### Problem requirements
Please determine the number of lines in the material below that contain the word "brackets", and state it alone.

### Provided material

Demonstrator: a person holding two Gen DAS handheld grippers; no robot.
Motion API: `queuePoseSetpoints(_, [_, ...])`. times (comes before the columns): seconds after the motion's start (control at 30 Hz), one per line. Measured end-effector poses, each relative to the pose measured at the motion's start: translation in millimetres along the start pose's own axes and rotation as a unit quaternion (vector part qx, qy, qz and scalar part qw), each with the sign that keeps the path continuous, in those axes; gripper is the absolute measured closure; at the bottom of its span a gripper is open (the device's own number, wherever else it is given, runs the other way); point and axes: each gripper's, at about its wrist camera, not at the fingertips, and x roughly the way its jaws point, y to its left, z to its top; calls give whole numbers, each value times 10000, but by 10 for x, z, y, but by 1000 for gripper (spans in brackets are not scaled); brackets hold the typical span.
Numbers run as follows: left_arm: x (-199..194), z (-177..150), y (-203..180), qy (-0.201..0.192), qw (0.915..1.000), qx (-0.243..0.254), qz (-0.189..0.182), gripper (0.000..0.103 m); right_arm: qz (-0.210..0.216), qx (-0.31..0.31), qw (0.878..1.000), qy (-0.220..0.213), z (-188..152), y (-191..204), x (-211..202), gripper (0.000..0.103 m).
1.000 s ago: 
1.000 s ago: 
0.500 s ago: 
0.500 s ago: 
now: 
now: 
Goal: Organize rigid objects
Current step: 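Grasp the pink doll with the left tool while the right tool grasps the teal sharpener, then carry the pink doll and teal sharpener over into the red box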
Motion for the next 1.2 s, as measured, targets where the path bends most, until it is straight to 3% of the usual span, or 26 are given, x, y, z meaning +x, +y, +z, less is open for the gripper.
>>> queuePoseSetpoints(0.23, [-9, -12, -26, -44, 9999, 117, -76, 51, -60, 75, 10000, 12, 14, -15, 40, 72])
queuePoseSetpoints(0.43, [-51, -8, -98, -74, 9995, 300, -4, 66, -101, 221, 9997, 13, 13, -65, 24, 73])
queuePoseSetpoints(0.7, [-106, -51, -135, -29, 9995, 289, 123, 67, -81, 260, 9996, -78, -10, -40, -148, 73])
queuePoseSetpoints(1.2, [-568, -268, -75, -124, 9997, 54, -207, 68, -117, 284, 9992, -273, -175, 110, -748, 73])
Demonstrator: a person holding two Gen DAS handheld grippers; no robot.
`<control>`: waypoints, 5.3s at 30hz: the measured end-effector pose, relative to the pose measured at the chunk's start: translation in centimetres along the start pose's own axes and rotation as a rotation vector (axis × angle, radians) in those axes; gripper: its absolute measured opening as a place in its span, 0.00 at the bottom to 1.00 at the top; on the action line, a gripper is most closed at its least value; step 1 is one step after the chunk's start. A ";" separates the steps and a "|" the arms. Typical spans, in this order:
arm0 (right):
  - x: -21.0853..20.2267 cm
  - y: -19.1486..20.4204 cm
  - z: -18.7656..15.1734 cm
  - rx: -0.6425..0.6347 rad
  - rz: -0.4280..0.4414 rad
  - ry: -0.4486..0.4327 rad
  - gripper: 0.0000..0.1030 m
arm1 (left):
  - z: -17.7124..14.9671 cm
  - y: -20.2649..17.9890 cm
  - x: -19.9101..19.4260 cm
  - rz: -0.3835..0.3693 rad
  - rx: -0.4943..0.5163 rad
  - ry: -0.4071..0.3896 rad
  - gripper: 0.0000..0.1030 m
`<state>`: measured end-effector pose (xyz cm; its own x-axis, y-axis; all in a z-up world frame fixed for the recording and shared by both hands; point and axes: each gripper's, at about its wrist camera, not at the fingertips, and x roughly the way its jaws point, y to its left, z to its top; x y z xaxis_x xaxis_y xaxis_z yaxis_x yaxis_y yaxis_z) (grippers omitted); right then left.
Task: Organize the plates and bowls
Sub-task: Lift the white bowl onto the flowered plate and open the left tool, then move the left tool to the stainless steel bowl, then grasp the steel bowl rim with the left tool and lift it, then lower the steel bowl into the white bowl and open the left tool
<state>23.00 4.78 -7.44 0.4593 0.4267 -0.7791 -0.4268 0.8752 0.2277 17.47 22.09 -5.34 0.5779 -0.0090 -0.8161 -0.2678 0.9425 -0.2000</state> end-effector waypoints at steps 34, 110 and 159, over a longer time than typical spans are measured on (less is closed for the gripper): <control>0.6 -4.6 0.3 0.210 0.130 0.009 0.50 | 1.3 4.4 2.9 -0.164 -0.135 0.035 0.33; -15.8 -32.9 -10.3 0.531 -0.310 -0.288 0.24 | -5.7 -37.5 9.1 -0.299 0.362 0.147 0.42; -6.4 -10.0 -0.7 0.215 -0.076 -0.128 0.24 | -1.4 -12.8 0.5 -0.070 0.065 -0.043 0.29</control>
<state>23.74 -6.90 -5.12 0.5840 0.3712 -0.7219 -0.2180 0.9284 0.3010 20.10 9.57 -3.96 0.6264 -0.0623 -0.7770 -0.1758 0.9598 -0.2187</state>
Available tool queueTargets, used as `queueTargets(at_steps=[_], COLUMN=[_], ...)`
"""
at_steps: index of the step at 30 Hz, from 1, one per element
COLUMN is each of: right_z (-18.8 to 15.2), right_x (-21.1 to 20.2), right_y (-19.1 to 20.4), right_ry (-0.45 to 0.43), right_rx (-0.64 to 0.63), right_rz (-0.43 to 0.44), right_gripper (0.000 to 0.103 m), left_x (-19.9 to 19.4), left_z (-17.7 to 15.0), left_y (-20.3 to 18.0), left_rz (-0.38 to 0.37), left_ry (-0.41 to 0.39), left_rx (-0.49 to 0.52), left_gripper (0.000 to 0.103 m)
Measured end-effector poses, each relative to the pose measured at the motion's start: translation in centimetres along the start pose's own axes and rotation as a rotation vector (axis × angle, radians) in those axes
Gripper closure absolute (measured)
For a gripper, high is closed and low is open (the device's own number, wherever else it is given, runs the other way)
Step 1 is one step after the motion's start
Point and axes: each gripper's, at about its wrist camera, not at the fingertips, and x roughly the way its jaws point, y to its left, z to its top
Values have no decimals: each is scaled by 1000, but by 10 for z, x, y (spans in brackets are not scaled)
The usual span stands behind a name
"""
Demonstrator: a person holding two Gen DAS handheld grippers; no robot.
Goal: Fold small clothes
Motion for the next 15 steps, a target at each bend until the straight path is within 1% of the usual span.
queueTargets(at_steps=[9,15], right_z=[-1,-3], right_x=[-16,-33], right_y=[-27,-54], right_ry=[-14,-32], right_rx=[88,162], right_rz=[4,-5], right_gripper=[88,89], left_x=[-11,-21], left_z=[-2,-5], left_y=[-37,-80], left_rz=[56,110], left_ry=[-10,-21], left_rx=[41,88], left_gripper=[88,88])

### Task result
2